# Exercise
A single figure is the whole answer: the number of lines in the entries that contain "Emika".

[Data extracted from a collection]

--

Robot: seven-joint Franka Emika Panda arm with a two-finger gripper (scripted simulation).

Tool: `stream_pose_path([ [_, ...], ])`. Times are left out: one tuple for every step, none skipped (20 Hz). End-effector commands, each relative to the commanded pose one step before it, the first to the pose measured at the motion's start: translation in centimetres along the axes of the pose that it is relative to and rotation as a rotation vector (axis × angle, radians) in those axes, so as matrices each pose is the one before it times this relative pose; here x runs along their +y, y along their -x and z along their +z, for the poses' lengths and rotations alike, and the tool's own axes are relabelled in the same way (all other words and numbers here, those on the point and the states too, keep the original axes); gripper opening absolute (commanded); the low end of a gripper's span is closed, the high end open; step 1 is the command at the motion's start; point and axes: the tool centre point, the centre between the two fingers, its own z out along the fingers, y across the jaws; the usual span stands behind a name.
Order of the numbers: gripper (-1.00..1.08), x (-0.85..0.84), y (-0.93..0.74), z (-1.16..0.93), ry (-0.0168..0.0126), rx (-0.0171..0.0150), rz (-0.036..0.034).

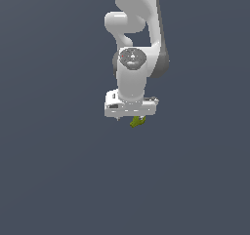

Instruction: Pick up the object and move it to a goal position.

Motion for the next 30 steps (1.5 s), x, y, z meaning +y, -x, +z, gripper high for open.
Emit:
stream_pose_path([
  [1.0, 0.001, 0.0, 0.0, 0.0, 0.0, 0.0],
  [1.0, 0.028, -0.015, -0.007, -0.00049, 0.00028, 0.00126],
  [1.0, 0.086, -0.044, -0.019, -0.00146, 0.0008, 0.00373],
  [1.0, 0.143, -0.071, -0.031, -0.00238, 0.0013, 0.00604],
  [1.0, 0.196, -0.098, -0.044, -0.00327, 0.00179, 0.00823],
  [1.0, 0.245, -0.126, -0.056, -0.0041, 0.00225, 0.0102],
  [1.0, 0.275, -0.144, -0.065, -0.00458, 0.00252, 0.01121],
  [1.0, 0.227, -0.12, -0.056, -0.00375, 0.00207, 0.00891],
  [1.0, 0.166, -0.089, -0.043, -0.00273, 0.0015, 0.0062],
  [1.0, 0.103, -0.058, -0.029, -0.00169, 0.00093, 0.00357],
  [1.0, 0.047, -0.026, -0.014, -0.00073, 0.00039, 0.00121],
  [1.0, -0.003, 0.006, 0.0, 0.00018, -0.00011, -0.00066],
  [1.0, -0.061, 0.028, 0.018, 0.00083, -0.00045, -0.0014],
  [1.0, -0.041, 0.024, 0.015, 0.00035, -0.00016, 0.00058],
  [1.0, -0.019, 0.016, 0.021, 0.00016, -0.00001, 0.00267],
  [1.0, -0.016, 0.018, 0.025, -0.00005, 0.00014, 0.0042],
  [1.0, -0.028, 0.024, 0.032, -0.00008, 0.00018, 0.00539],
  [1.0, -0.036, 0.032, 0.041, -0.00002, 0.00019, 0.00655],
  [1.0, -0.047, 0.041, 0.05, 0.00005, 0.00018, 0.00759],
  [1.0, -0.056, 0.05, 0.058, 0.00011, 0.00019, 0.00868],
  [1.0, -0.065, 0.058, 0.066, 0.00015, 0.0002, 0.00971],
  [1.0, -0.072, 0.066, 0.072, 0.00018, 0.00022, 0.01067],
  [1.0, -0.074, 0.072, 0.078, 0.00017, 0.00025, 0.01165],
  [1.0, -0.08, 0.079, 0.085, 0.00016, 0.00029, 0.01282],
  [1.0, -0.083, 0.086, 0.091, 0.00016, 0.00033, 0.01398],
  [1.0, -0.088, 0.095, 0.098, 0.00017, 0.00035, 0.01503],
  [1.0, -0.093, 0.105, 0.105, 0.00019, 0.00038, 0.01617],
  [1.0, -0.098, 0.114, 0.112, 0.0002, 0.00042, 0.01729],
  [1.0, -0.1, 0.124, 0.119, 0.00021, 0.00045, 0.01841],
  [1.0, -0.102, 0.134, 0.126, 0.00021, 0.00049, 0.01962],
])
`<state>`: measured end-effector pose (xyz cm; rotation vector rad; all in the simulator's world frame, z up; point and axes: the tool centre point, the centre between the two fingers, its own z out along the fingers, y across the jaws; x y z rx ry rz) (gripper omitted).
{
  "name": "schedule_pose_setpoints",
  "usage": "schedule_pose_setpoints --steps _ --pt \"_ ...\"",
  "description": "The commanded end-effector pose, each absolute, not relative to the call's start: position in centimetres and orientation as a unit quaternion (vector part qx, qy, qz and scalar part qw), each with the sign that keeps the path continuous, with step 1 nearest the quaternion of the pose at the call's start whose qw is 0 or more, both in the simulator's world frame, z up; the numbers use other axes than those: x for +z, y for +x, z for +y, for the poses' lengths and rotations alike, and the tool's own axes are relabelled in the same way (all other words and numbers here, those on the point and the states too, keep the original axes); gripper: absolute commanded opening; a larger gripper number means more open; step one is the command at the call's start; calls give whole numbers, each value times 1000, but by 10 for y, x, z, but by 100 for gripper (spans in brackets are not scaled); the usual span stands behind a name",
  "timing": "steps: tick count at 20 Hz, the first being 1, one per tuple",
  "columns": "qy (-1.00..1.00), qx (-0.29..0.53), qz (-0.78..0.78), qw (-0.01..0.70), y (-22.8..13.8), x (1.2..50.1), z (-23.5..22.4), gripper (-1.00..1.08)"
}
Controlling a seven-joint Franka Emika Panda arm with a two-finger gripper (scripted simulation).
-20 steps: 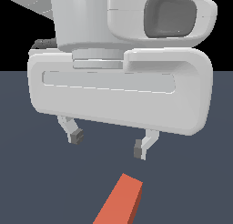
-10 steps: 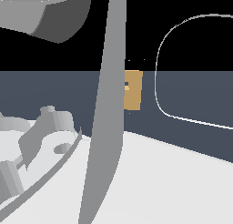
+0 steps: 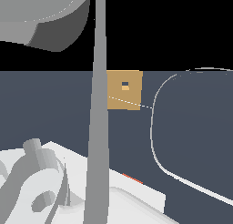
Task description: Insert the peg into the horizontal hole in a box.
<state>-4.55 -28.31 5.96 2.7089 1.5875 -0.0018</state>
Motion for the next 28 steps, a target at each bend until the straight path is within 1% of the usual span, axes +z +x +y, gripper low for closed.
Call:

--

# Exercise solution
2